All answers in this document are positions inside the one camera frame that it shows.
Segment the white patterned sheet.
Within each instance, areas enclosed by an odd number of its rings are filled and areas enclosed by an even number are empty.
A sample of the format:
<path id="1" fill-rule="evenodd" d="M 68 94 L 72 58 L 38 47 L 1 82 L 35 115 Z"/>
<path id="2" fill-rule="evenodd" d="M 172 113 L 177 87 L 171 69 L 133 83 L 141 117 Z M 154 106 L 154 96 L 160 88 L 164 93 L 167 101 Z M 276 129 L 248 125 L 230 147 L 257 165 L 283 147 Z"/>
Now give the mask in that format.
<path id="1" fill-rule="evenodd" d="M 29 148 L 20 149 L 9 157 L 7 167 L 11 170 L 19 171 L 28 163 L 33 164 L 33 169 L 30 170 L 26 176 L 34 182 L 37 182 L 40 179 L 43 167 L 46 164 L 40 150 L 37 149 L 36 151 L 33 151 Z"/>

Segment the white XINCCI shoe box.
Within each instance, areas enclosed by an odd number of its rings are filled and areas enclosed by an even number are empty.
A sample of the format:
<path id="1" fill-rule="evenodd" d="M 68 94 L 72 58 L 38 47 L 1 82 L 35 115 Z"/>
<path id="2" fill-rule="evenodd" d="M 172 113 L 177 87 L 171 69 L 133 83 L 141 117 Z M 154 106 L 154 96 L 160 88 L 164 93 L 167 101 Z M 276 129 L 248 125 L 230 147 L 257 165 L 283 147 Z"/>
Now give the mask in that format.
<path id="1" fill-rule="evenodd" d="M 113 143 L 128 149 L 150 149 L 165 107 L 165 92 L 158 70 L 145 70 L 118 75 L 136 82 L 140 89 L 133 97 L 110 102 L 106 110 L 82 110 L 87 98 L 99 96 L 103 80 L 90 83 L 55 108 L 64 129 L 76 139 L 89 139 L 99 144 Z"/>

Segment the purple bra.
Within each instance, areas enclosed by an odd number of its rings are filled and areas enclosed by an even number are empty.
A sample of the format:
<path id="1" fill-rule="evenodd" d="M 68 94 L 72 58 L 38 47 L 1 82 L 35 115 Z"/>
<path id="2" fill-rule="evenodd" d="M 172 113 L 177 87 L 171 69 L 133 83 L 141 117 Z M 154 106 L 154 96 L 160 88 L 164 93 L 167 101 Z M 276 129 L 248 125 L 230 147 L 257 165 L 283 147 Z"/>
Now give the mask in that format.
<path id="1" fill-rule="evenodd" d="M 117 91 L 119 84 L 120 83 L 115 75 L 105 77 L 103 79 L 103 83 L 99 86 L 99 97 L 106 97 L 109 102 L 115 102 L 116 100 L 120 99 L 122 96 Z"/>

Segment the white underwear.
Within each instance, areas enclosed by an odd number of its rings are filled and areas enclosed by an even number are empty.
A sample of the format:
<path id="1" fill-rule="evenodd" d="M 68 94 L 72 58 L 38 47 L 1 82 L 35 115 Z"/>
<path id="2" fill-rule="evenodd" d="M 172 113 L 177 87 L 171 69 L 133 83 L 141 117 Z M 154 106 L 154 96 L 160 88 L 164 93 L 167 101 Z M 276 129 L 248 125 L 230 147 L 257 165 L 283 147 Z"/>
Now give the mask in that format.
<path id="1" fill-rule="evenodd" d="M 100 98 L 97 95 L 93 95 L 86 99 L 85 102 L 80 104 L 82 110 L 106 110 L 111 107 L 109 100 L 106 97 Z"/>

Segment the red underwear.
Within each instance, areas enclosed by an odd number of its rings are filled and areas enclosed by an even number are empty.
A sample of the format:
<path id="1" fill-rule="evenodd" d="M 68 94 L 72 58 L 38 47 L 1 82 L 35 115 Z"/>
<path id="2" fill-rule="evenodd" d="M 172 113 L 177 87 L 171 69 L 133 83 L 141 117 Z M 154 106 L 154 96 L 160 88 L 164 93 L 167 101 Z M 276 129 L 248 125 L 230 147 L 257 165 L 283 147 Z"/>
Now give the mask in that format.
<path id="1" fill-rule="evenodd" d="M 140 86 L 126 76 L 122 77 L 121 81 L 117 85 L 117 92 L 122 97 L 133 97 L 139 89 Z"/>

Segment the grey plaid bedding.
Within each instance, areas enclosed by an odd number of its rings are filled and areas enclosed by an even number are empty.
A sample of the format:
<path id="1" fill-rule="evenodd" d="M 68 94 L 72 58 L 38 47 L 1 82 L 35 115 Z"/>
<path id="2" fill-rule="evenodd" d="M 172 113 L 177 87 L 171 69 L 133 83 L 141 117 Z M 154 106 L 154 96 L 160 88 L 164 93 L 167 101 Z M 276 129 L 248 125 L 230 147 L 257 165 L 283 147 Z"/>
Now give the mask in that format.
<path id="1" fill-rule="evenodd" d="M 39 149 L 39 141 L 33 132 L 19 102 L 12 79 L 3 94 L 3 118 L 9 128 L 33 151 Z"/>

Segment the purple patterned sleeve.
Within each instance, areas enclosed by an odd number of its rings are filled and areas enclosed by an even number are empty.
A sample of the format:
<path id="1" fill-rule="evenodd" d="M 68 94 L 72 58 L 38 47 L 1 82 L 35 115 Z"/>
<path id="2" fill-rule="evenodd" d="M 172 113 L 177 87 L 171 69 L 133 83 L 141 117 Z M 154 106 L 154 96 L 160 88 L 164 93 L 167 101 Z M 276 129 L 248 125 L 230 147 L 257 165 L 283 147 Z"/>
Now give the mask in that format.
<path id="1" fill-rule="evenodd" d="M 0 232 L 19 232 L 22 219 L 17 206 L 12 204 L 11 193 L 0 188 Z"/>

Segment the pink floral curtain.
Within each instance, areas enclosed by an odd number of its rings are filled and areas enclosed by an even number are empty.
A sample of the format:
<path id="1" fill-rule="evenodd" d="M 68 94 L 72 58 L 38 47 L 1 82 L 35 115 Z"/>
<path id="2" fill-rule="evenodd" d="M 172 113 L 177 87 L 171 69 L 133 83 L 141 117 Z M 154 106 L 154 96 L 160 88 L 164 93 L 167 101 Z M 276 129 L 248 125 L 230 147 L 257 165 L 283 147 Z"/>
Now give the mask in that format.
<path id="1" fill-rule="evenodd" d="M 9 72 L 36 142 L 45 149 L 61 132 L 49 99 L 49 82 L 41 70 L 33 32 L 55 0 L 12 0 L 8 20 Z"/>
___
**How to complete this task:** From the first line down to the last, give the records again exactly.

**Answer space:**
All answers in this document are positions inside the one camera frame that it shows.
Segment the white patterned sheet.
Within each instance, areas enclosed by an odd number of its rings are filled and areas enclosed by an even number are empty.
A sample of the format:
<path id="1" fill-rule="evenodd" d="M 68 94 L 72 58 L 38 47 L 1 82 L 35 115 Z"/>
<path id="2" fill-rule="evenodd" d="M 172 113 L 177 87 L 171 69 L 133 83 L 141 117 Z M 154 106 L 154 96 L 160 88 L 164 93 L 167 101 Z M 276 129 L 248 125 L 230 147 L 257 165 L 283 147 Z"/>
Now give the mask in that format.
<path id="1" fill-rule="evenodd" d="M 29 148 L 20 149 L 9 157 L 7 167 L 11 170 L 19 171 L 28 163 L 33 164 L 33 169 L 30 170 L 26 176 L 34 182 L 37 182 L 40 179 L 43 167 L 46 164 L 40 150 L 37 149 L 36 151 L 33 151 Z"/>

Segment the white XINCCI shoe box.
Within each instance, areas enclosed by an odd number of its rings are filled and areas enclosed by an even number are empty.
A sample of the format:
<path id="1" fill-rule="evenodd" d="M 68 94 L 72 58 L 38 47 L 1 82 L 35 115 Z"/>
<path id="2" fill-rule="evenodd" d="M 172 113 L 177 87 L 171 69 L 133 83 L 141 117 Z M 154 106 L 154 96 L 160 88 L 164 93 L 167 101 Z M 276 129 L 248 125 L 230 147 L 257 165 L 283 147 Z"/>
Now give the mask in that format.
<path id="1" fill-rule="evenodd" d="M 113 143 L 128 149 L 150 149 L 165 107 L 165 92 L 158 70 L 145 70 L 118 75 L 136 82 L 140 89 L 133 97 L 110 102 L 106 110 L 82 110 L 87 98 L 99 96 L 103 80 L 90 83 L 55 108 L 64 129 L 76 139 L 89 139 L 99 144 Z"/>

Segment the purple bra.
Within each instance, areas enclosed by an odd number of its rings are filled and areas enclosed by an even number are empty.
A sample of the format:
<path id="1" fill-rule="evenodd" d="M 68 94 L 72 58 L 38 47 L 1 82 L 35 115 Z"/>
<path id="2" fill-rule="evenodd" d="M 172 113 L 177 87 L 171 69 L 133 83 L 141 117 Z M 154 106 L 154 96 L 160 88 L 164 93 L 167 101 Z M 276 129 L 248 125 L 230 147 L 257 165 L 283 147 Z"/>
Now give the mask in that format.
<path id="1" fill-rule="evenodd" d="M 117 91 L 119 84 L 120 83 L 115 75 L 105 77 L 103 79 L 103 83 L 99 86 L 99 97 L 106 97 L 109 102 L 115 102 L 116 100 L 120 99 L 122 96 Z"/>

Segment the white underwear.
Within each instance, areas enclosed by an odd number of its rings are filled and areas enclosed by an even number are empty.
A sample of the format:
<path id="1" fill-rule="evenodd" d="M 68 94 L 72 58 L 38 47 L 1 82 L 35 115 Z"/>
<path id="2" fill-rule="evenodd" d="M 172 113 L 177 87 L 171 69 L 133 83 L 141 117 Z M 154 106 L 154 96 L 160 88 L 164 93 L 167 101 Z M 276 129 L 248 125 L 230 147 L 257 165 L 283 147 Z"/>
Now give the mask in that format.
<path id="1" fill-rule="evenodd" d="M 100 98 L 97 95 L 93 95 L 86 99 L 85 102 L 80 104 L 82 110 L 106 110 L 111 107 L 109 100 L 106 97 Z"/>

Segment the red underwear.
Within each instance, areas enclosed by an odd number of its rings are filled and areas enclosed by an even number are empty.
A sample of the format:
<path id="1" fill-rule="evenodd" d="M 68 94 L 72 58 L 38 47 L 1 82 L 35 115 Z"/>
<path id="2" fill-rule="evenodd" d="M 172 113 L 177 87 L 171 69 L 133 83 L 141 117 Z M 154 106 L 154 96 L 160 88 L 164 93 L 167 101 Z M 276 129 L 248 125 L 230 147 L 257 165 L 283 147 Z"/>
Now give the mask in that format.
<path id="1" fill-rule="evenodd" d="M 140 86 L 126 76 L 122 77 L 121 81 L 117 85 L 117 92 L 122 97 L 133 97 L 139 89 Z"/>

Segment the grey plaid bedding.
Within each instance, areas enclosed by an odd number of its rings are filled and areas enclosed by an even number are empty.
A sample of the format:
<path id="1" fill-rule="evenodd" d="M 68 94 L 72 58 L 38 47 L 1 82 L 35 115 Z"/>
<path id="2" fill-rule="evenodd" d="M 172 113 L 177 87 L 171 69 L 133 83 L 141 117 Z M 154 106 L 154 96 L 160 88 L 164 93 L 167 101 Z M 276 129 L 248 125 L 230 147 L 257 165 L 283 147 Z"/>
Now give the mask in that format.
<path id="1" fill-rule="evenodd" d="M 39 149 L 39 141 L 33 132 L 19 102 L 12 79 L 3 94 L 3 118 L 9 128 L 33 151 Z"/>

Segment the purple patterned sleeve.
Within each instance, areas enclosed by an odd number of its rings are filled and areas enclosed by an even number are empty.
A sample of the format:
<path id="1" fill-rule="evenodd" d="M 68 94 L 72 58 L 38 47 L 1 82 L 35 115 Z"/>
<path id="2" fill-rule="evenodd" d="M 172 113 L 177 87 L 171 69 L 133 83 L 141 117 Z M 154 106 L 154 96 L 160 88 L 164 93 L 167 101 Z M 276 129 L 248 125 L 230 147 L 257 165 L 283 147 Z"/>
Now give the mask in that format.
<path id="1" fill-rule="evenodd" d="M 0 232 L 19 232 L 22 219 L 17 206 L 12 204 L 11 193 L 0 188 Z"/>

Segment the pink floral curtain.
Within each instance, areas enclosed by an odd number of its rings are filled and areas enclosed by an even number are empty.
A sample of the format:
<path id="1" fill-rule="evenodd" d="M 68 94 L 72 58 L 38 47 L 1 82 L 35 115 Z"/>
<path id="2" fill-rule="evenodd" d="M 172 113 L 177 87 L 171 69 L 133 83 L 141 117 Z M 154 106 L 154 96 L 160 88 L 164 93 L 167 101 Z M 276 129 L 248 125 L 230 147 L 257 165 L 283 147 Z"/>
Now give the mask in that format.
<path id="1" fill-rule="evenodd" d="M 9 72 L 36 142 L 45 149 L 61 132 L 49 99 L 49 82 L 41 70 L 33 32 L 55 0 L 12 0 L 8 20 Z"/>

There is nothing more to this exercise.